# Task:
In the listing below, how many lines contain "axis"? Answer with the number alone.

# The data:
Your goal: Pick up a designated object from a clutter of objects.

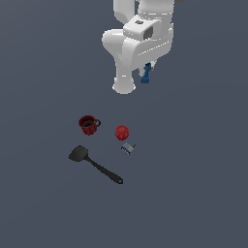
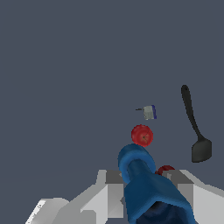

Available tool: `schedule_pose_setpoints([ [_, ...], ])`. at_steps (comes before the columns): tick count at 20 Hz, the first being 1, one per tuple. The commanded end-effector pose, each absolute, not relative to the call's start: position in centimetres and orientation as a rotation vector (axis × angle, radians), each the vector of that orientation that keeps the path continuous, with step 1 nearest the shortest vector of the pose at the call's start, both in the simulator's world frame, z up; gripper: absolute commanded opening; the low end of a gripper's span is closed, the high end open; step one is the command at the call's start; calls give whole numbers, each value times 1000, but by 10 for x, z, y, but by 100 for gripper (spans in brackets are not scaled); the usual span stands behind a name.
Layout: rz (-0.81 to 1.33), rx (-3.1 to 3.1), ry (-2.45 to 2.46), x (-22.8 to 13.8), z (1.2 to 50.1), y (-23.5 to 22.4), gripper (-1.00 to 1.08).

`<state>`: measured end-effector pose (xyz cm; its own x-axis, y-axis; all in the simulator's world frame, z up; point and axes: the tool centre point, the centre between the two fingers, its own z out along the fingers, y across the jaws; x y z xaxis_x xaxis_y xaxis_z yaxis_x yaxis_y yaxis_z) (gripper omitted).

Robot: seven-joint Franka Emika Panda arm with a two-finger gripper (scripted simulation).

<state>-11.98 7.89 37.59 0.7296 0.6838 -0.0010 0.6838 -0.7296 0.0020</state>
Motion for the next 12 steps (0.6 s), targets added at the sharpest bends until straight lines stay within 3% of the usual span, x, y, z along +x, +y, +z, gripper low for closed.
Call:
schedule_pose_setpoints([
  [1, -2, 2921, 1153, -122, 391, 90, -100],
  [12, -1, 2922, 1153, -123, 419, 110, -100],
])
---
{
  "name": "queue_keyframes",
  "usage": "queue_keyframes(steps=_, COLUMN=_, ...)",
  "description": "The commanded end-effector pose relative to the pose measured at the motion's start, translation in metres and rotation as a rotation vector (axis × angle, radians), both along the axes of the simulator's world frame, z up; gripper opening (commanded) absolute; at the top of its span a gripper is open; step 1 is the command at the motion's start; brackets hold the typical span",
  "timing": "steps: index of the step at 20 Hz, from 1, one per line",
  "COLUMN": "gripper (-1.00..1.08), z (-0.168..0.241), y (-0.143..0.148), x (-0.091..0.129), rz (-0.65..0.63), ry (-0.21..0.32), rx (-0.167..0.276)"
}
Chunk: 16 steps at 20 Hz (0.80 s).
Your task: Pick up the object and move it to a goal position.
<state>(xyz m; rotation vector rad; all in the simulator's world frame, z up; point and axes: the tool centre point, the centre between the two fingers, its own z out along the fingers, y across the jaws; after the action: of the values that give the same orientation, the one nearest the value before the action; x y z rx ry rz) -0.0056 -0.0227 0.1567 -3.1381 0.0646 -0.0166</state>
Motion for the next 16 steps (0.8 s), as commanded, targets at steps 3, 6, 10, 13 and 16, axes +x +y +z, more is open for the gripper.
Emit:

# Output of the task:
3